Incident Response Runbook
Step-by-Step Response Process
Phase 1: Detection & Acknowledgment (0-5 minutes)
Alert arrives in Rocket.Chat #incidents channel
On-call engineer:
-
Acknowledge in channel:
@oncall acknowledging - investigating -
Create incident thread:
/incident create "Brief description of issue"This creates dedicated channel:
#incident-YYYY-MM-DD-NNN -
Determine severity (P0/P1/P2/P3)
-
If P0, immediately notify:
- Tag @leadership in incident channel
- Escalate to DevOps lead
- Consider external communication
Phase 2: Initial Investigation (5-15 minutes)
Gather information:
# Check recent deployments
# In incident channel, bot shows recent deploys
# Check monitoring dashboards
# - CPU, memory, disk usage
# - Error rates
# - Response times
# Check logs
# Access via your log aggregation tool
# Check DigitalOcean status
https://status.digitalocean.com
Update incident channel with findings:
10:05 - API error rate spiked to 25% starting 09:58
10:06 - Checking recent changes... deployment at 09:55
10:08 - Logs show database connection timeouts
Phase 3: Mitigation (15-30 minutes)
Goal: Stop the bleeding, restore service (not necessarily fix root cause)
Common mitigation playbooks:
# Rollback recent deployment
ansible-playbook playbooks/emergency/rollback.yml \
-e "app=api version=previous" \
-i inventory/production
# Restart service
ansible-playbook playbooks/emergency/restart-service.yml \
-e "service=api host=prod-api-01" \
-i inventory/production
# Scale up resources
ansible-playbook playbooks/emergency/scale-up.yml \
-e "service=api replicas=3" \
-i inventory/production
# Enable maintenance mode
ansible-playbook playbooks/emergency/maintenance-mode.yml \
-e "enable=true" \
-i inventory/production
Update every 10 minutes:
10:15 - Initiating rollback to v1.2.3
10:20 - Rollback complete, monitoring error rates
10:25 - Error rate decreasing, now at 5%
10:30 - Service stabilized, error rate normal
Phase 4: Communication
Internal (Rocket.Chat):
- Update incident channel every 10 minutes
- Tag relevant teams: @backend @frontend @devops
- Keep updates brief and factual
External (if customer-facing):
- Update status page (if you have one)
- Notify #customer-success team
- Consider email to affected customers
Template - Internal Update:
⏰ 10:15 UPDATE
Status: INVESTIGATING / MITIGATING / RESOLVED
Impact: [what's affected, how many users]
Actions: [what we're doing]
ETA: [estimated resolution time]
Next update: 10:25
Template - External Update:
We're experiencing issues with [service].
Impact: [what's affected]
Status: [investigating/fixing/monitoring]
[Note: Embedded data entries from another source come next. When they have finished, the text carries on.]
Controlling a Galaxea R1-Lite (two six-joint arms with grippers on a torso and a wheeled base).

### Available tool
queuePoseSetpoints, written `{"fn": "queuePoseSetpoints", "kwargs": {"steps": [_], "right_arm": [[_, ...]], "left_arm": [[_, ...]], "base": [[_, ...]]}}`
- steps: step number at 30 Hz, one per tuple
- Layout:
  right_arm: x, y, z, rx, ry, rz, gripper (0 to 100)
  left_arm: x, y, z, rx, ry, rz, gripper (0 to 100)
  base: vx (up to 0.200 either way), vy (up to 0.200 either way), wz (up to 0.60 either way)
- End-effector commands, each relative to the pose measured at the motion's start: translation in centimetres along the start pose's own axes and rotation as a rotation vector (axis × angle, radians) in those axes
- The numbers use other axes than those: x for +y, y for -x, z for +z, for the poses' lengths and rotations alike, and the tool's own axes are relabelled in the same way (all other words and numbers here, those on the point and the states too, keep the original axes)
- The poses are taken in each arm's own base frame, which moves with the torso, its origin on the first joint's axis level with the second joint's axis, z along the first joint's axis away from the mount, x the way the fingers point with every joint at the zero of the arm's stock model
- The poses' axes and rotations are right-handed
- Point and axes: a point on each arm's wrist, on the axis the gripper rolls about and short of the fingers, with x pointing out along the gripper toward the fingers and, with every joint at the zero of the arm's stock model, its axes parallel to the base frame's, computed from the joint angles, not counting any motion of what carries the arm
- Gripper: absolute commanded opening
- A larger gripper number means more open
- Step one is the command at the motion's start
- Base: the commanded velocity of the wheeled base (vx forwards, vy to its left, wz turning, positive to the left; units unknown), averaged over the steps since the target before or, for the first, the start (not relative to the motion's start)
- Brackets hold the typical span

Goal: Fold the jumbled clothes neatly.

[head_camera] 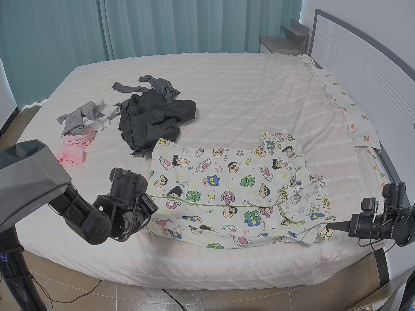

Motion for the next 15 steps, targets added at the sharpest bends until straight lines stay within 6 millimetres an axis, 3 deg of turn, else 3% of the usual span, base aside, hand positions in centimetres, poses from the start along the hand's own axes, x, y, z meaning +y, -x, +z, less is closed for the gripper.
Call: {"fn": "queuePoseSetpoints", "kwargs": {"steps": [1,7,15], "right_arm": [[-0.9,-1.7,1.4,-0.004,0.002,-0.001,0],[-1.5,-3.4,2.7,-0.014,0.0,-0.012,0],[-1.1,-4.1,4.4,-0.064,-0.042,0.006,0]], "left_arm": [[-0.6,-2.5,0.9,-0.016,0.02,0.016,0],[-1.1,-4.7,1.1,-0.016,0.025,0.032,0],[-1.8,-5.8,1.8,-0.037,0.039,0.016,0]], "base": [[0.0,0.0,0.0],[0.0,0.0,0.0],[0.0,0.0,0.0]]}}
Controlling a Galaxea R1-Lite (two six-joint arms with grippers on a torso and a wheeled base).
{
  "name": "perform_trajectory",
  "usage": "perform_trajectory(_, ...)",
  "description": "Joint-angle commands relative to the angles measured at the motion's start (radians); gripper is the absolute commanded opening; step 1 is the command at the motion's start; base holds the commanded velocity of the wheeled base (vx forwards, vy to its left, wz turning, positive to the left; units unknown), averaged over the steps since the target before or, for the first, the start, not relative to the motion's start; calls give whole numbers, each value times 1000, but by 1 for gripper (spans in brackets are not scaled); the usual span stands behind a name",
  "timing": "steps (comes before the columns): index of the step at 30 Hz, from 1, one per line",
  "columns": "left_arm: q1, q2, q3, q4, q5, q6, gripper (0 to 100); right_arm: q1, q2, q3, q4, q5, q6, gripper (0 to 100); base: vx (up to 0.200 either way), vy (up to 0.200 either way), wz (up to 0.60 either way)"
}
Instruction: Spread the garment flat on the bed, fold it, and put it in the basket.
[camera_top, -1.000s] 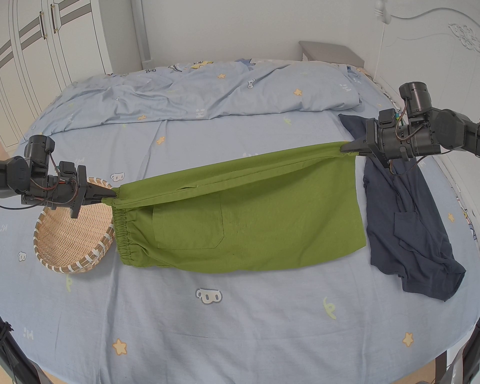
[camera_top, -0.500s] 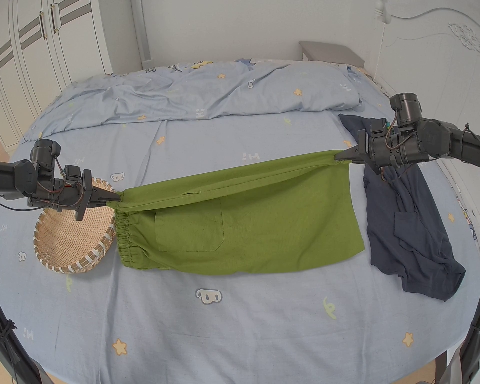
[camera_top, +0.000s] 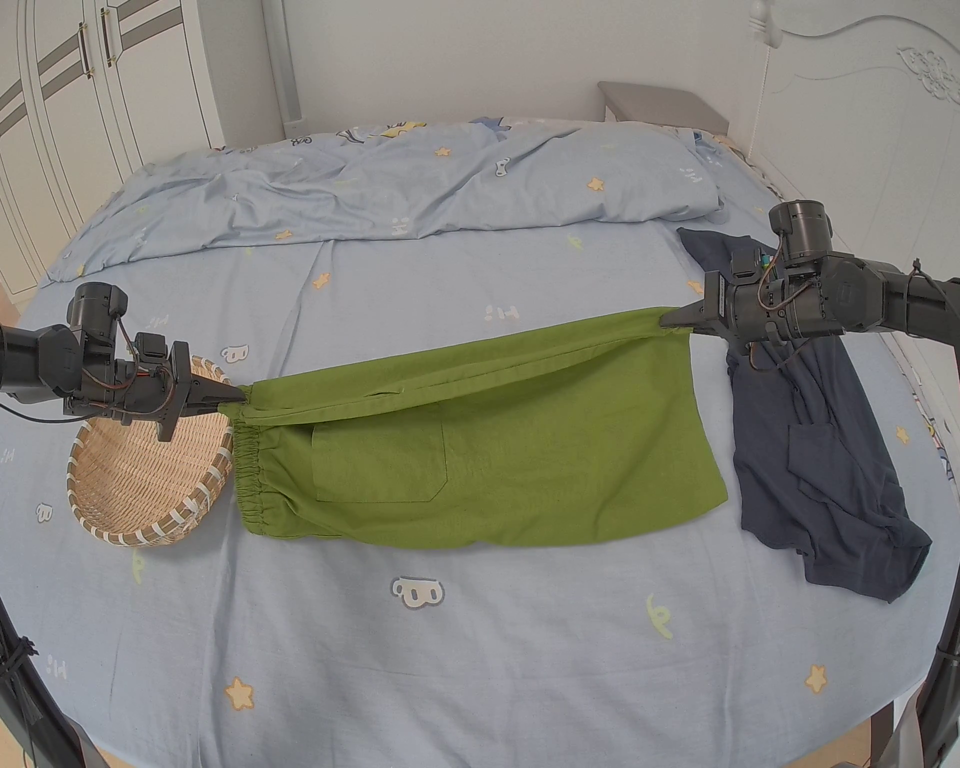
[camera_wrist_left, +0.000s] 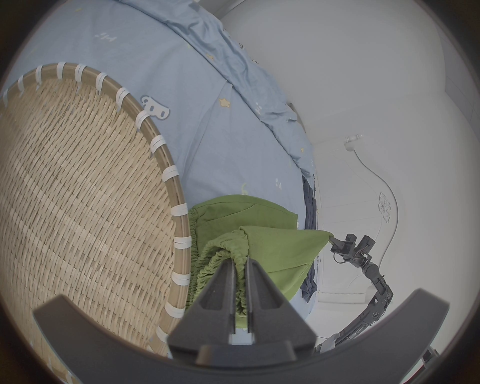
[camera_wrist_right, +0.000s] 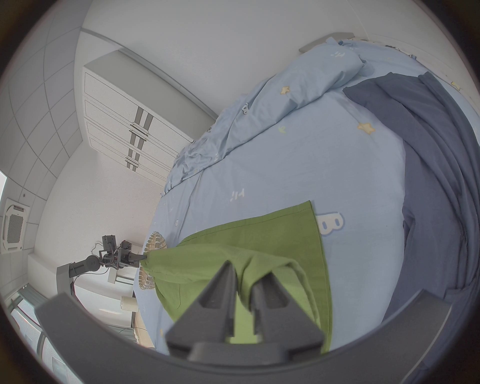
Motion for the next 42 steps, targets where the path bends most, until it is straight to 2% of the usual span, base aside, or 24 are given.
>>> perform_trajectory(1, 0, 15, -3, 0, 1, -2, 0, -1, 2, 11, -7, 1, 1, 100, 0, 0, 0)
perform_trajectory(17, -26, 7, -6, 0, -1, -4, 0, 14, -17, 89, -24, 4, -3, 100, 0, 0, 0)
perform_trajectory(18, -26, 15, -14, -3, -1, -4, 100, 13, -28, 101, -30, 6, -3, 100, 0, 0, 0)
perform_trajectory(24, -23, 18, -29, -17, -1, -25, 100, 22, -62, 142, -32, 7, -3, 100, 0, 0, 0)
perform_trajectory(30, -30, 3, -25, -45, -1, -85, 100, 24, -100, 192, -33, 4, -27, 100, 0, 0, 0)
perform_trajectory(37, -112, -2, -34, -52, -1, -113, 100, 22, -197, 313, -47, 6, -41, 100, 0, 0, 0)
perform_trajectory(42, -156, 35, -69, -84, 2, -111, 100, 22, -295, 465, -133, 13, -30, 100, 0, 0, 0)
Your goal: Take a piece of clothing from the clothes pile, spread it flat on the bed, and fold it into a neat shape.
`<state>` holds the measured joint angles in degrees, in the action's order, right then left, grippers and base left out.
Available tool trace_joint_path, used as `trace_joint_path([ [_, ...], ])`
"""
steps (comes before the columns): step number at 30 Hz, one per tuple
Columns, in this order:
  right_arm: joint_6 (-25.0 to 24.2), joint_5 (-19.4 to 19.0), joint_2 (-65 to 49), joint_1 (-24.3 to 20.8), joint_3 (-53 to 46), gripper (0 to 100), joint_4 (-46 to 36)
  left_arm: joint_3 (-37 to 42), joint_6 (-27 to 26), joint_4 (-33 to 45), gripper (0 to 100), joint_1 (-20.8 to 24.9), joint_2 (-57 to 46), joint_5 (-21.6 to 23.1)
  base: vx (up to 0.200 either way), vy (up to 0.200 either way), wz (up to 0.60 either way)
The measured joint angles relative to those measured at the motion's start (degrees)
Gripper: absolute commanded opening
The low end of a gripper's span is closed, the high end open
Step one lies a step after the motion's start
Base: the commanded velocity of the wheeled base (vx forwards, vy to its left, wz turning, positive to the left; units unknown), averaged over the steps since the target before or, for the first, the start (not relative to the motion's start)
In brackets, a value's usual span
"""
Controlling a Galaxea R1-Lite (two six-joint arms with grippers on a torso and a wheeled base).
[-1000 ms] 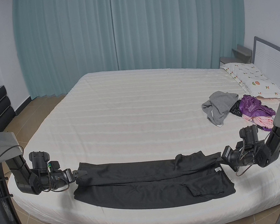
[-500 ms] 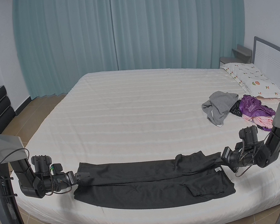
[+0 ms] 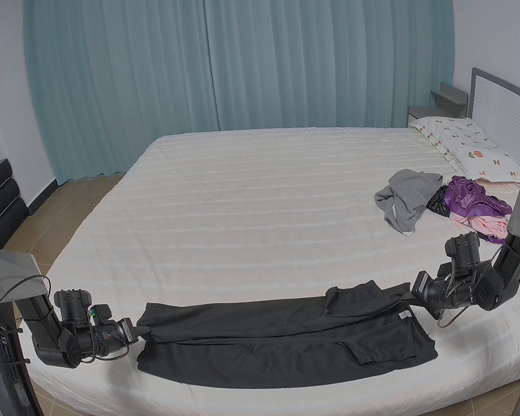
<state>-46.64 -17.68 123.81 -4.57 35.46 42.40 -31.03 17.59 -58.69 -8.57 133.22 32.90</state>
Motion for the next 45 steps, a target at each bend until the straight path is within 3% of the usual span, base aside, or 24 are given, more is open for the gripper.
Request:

Workaround: [if available]
ETA: [if known]
Updates every 15 minutes at status.company.com
Phase 5: Resolution
Service restored:
✅ RESOLVED - 10:45
Timeline:
- 09:58: Issue detected
- 10:02: Incident declared
- 10:20: Mitigation applied
- 10:45: Service fully restored
Root cause: Database connection pool exhaustion
Fix applied: Rolled back deployment, increased pool size
Monitoring: Added alerts for pool utilization
Next steps:
- Post-incident review: Tomorrow 2pm
- Action items: Track in GitHub issue
Close incident:
/incident close "Resolved by rollback + pool scaling"
Phase 6: Post-Incident Review (Within 48 hours)
Schedule meeting with relevant team members
Use template: Post-Incident Review Template
Publish in Docusaurus blog section for team learning
Communication Matrix
| Severity | Rocket.Chat | Status Page | Leadership | |
|---|---|---|---|---|
| P0 | Immediate | Yes | Yes | Immediately |
| P1 | Immediate | If >1hr | If customer-facing | If >30min |
| P2 | When fixed | No | No | Daily summary |
| P3 | When fixed | No | No | No |
Decision Trees
Is This an Incident?
Service impaired? → Yes → Incident
→ No → Maybe monitoring issue
Customer impact? → Yes → P0 or P1
→ No → P2 or P3
Security related? → Yes → Also alert #security
→ No → Continue normal process
Should I Rollback?
Recent deployment? → Yes → Rollback
→ No → Investigate other causes
Error rate >20%? → Yes → Rollback
→ No → Try other mitigation
Can reproduce in staging? → Yes → Fix in code first
→ No → Rollback to be safe
Should I Escalate?
Stuck >30 min? → Yes → Escalate to lead
→ No → Continue
Security breach? → Yes → Escalate immediately
→ No → Continue
Data loss risk? → Yes → Escalate + get approval before action
→ No → Continue
Customer outage >1hr? → Yes → Escalate + external comms
→ No → Continue
Tools Quick Reference
Monitoring: [Link to Grafana/monitoring]
Logs: [Link to log system]
Recent Deployments: Check CI/CD history
Server Access: Via Netbird VPN + SSH
Emergency Playbooks: infrastructure/playbooks/emergency/
Emergency Contacts
Rocket.Chat:
@oncall- Current on-call engineer@devops-lead- DevOps team lead@security-team- Security incidents@leadership- CEO, CTO (P0 only)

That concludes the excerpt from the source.